TASK OBJECTIVE: Scan the records for "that". Show the matching lines.

START PROVIDED INFORMATION

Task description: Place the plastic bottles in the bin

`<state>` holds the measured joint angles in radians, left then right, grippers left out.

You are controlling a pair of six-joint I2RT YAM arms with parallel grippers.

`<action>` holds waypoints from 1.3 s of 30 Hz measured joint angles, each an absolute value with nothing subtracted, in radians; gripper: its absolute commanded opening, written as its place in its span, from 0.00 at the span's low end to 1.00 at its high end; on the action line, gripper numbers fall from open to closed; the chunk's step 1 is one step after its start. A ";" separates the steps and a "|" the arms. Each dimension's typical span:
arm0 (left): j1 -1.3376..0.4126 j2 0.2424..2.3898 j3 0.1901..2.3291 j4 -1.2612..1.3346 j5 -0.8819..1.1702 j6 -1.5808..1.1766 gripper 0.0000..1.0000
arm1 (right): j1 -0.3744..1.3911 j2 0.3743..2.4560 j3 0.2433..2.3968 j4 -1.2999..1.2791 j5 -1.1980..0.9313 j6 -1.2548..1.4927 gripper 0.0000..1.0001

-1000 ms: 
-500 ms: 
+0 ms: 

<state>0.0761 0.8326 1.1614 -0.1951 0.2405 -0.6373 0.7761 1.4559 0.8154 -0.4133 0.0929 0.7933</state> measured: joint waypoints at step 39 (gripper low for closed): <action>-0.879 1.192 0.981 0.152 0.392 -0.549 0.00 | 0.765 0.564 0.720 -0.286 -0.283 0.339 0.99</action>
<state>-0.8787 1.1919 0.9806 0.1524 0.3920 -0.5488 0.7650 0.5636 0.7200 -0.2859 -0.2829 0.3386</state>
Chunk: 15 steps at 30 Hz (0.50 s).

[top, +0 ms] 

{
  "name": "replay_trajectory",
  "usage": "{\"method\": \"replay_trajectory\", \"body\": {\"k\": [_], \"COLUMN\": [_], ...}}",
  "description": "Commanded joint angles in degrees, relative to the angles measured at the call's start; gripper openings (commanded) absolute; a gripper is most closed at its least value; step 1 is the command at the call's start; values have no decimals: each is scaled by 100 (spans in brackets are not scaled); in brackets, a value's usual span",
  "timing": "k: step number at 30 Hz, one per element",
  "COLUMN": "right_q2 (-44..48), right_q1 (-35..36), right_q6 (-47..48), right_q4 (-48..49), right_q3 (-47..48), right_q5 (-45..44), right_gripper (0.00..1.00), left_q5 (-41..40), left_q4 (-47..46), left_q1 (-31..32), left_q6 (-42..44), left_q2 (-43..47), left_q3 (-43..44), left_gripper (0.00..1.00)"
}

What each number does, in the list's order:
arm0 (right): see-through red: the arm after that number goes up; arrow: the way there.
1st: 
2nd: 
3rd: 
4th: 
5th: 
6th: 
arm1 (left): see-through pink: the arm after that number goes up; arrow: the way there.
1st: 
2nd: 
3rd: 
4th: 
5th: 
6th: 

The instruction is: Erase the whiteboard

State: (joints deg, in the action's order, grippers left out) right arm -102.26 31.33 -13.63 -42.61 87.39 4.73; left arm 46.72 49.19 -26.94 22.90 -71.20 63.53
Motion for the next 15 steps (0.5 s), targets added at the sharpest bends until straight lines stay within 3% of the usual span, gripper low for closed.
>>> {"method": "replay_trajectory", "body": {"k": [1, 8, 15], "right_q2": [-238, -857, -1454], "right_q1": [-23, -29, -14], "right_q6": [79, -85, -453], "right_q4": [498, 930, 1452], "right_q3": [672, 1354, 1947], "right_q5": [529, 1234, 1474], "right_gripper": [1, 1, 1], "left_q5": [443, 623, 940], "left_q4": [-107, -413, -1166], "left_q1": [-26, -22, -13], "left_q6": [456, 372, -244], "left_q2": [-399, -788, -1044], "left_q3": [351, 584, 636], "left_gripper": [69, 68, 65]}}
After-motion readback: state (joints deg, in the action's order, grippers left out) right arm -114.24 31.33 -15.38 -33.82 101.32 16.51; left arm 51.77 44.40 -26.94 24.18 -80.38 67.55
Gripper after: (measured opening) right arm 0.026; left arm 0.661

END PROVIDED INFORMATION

RESULT OF THIS EXERCISE:
arm0 (right): see-through red: the arm after that number goes up; arrow: the way there.
arm1 (left): see-through pink: the arm after that number goes up; arrow: the way there.

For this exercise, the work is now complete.